Church leaders are often trained to serve congregants without the expectation of being served or supported in return, beyond an occasional pastor appreciation service. Churches need to cultivate systems where the religious leaders can also receive holistic support from their congregations that encompass not only instrumental or financial support but also support that is emotional and spiritual in nature as well.

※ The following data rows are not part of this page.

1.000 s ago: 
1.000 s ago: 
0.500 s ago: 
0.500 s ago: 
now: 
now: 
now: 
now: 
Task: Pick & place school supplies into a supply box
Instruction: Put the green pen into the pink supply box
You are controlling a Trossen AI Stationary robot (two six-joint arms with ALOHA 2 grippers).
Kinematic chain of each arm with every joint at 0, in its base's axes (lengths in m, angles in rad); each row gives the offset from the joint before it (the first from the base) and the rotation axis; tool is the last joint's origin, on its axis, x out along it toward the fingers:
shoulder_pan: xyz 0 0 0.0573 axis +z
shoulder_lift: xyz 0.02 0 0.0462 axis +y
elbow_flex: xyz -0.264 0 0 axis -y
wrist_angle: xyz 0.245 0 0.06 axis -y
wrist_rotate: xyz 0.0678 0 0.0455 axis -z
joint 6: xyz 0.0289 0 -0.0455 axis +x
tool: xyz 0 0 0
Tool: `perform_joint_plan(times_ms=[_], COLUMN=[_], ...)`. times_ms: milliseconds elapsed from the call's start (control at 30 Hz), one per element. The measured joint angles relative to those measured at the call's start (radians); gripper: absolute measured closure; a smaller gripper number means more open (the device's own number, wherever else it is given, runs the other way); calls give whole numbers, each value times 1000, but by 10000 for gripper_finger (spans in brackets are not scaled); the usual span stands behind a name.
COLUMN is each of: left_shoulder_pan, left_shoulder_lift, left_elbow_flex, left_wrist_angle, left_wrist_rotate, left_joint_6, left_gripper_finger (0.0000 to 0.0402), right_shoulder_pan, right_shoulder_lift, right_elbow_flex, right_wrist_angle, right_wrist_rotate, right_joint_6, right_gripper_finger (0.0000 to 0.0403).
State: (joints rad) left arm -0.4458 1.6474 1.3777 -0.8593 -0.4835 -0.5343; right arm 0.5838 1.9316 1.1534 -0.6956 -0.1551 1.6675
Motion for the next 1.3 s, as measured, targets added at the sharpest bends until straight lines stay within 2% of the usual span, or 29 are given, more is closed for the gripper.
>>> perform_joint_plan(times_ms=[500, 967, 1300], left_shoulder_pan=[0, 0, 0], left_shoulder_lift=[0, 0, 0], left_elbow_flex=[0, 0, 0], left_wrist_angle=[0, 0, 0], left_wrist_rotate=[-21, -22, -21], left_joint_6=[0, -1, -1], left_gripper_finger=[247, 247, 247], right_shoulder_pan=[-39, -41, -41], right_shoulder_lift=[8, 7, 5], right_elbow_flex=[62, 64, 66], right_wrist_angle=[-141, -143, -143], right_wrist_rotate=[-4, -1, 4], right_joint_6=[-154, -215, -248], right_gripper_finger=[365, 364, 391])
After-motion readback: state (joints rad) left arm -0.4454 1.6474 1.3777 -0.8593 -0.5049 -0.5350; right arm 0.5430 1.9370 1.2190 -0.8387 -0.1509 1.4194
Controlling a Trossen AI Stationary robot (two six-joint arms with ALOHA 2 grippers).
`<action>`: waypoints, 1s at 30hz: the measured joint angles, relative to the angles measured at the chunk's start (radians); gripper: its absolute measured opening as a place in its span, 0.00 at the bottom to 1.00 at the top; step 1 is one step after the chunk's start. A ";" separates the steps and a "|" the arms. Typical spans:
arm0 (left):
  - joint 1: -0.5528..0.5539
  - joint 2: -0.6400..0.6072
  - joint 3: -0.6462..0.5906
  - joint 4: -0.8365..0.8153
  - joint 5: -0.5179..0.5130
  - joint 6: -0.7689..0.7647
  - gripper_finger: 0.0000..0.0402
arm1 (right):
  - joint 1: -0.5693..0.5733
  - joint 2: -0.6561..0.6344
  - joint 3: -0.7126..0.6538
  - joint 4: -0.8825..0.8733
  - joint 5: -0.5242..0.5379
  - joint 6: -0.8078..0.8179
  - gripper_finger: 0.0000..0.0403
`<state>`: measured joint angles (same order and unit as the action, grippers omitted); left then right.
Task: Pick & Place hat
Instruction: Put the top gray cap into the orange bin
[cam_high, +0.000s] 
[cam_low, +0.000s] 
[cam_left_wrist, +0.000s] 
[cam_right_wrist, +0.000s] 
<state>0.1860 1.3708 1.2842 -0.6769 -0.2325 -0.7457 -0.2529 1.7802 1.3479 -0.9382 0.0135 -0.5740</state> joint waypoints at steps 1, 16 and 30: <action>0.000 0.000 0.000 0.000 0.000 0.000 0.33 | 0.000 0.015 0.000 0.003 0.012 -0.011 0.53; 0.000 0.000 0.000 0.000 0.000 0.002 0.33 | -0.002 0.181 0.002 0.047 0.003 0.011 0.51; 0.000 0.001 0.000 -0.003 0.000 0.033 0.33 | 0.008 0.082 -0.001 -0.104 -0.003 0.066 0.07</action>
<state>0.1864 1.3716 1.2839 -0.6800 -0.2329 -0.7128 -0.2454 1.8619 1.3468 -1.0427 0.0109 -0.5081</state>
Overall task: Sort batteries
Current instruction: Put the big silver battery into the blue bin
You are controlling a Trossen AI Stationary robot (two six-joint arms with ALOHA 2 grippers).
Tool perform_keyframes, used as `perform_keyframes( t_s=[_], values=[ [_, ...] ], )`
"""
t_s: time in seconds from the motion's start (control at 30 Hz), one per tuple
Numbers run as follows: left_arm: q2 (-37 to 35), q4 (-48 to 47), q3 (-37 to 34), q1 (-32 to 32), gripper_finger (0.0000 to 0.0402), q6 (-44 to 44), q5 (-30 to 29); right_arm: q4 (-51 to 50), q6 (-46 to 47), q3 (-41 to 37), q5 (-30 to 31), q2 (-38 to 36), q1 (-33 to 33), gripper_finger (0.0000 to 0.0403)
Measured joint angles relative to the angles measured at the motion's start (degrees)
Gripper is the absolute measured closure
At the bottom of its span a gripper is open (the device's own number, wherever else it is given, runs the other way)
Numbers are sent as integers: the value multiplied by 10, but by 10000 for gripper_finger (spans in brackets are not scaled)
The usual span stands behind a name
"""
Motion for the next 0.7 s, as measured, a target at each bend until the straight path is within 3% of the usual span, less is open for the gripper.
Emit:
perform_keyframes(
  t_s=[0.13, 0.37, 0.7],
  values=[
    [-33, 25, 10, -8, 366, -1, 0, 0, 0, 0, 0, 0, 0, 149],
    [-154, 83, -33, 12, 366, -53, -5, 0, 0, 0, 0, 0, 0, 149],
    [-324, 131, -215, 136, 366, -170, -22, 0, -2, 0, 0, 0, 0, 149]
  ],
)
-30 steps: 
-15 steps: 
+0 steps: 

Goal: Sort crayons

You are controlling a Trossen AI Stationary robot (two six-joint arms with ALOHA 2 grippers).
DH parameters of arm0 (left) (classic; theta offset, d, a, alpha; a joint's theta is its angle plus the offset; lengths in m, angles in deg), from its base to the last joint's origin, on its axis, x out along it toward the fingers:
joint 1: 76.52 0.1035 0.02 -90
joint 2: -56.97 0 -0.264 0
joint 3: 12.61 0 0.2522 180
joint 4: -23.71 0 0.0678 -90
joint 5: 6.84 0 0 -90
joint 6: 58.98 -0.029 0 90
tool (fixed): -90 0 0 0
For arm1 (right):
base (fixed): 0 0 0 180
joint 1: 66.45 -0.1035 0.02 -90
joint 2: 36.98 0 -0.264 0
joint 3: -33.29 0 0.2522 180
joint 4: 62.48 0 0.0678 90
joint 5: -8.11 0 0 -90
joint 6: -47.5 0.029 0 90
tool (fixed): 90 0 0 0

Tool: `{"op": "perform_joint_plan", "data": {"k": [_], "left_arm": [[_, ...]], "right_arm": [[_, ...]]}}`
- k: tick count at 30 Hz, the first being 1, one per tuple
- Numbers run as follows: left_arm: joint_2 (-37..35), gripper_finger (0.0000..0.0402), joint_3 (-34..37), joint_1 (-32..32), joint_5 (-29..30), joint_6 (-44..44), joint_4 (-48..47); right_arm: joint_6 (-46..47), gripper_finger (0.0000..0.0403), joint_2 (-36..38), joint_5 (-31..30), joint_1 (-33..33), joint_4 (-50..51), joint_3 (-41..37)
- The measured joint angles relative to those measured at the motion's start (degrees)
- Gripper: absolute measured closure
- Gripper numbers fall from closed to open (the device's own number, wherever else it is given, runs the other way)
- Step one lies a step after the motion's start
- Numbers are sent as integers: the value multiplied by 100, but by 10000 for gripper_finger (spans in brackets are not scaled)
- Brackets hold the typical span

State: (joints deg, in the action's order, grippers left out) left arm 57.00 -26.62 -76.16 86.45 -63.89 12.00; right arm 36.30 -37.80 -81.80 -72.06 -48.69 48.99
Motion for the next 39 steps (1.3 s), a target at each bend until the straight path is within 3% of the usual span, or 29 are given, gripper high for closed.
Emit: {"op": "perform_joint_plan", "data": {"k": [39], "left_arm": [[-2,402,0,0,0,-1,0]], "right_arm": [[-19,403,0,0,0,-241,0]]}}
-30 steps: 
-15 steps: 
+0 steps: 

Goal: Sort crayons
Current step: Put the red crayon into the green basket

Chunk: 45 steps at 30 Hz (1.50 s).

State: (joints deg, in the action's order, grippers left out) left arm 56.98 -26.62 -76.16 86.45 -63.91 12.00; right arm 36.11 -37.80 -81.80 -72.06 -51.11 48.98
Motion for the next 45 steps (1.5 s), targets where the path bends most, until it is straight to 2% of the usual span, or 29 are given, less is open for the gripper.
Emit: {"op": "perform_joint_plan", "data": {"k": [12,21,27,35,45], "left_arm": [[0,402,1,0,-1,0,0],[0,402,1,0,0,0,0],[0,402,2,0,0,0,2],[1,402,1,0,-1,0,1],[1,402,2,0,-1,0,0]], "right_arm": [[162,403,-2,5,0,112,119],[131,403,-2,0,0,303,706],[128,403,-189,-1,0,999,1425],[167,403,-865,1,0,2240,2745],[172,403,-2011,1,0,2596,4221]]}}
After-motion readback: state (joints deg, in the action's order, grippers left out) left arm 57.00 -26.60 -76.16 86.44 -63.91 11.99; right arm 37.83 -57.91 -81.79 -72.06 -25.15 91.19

Brown, E. M., Chin, E. G., Wang, D. C., Lewis, B. A., Fort, C., Captari, L. E., Crabtree, S. A., Sandage, S. J. (2024). Adverse childhood experiences, religious coping, and congregational support among Black clergy and religious leaders. Religions, 15: 396.

Park, C. L., Holt, C. L., Le, D., Christie, J., & Williams, B. R. (2018). Positive and Negative Religious Coping Styles as Prospective Predictors of Well-Being in African Americans. Psychology of religion and spirituality, 10(4), 318–326.

Roggenbaum, L., Wang, D. C., Dryjanska, L., Holmes, E., Lewis, B. A., & Brown, E. M. (2023). Secondary traumatic stress, religious coping, and medical mistrust among African American clergy and religious leaders. Religions, 14, 793.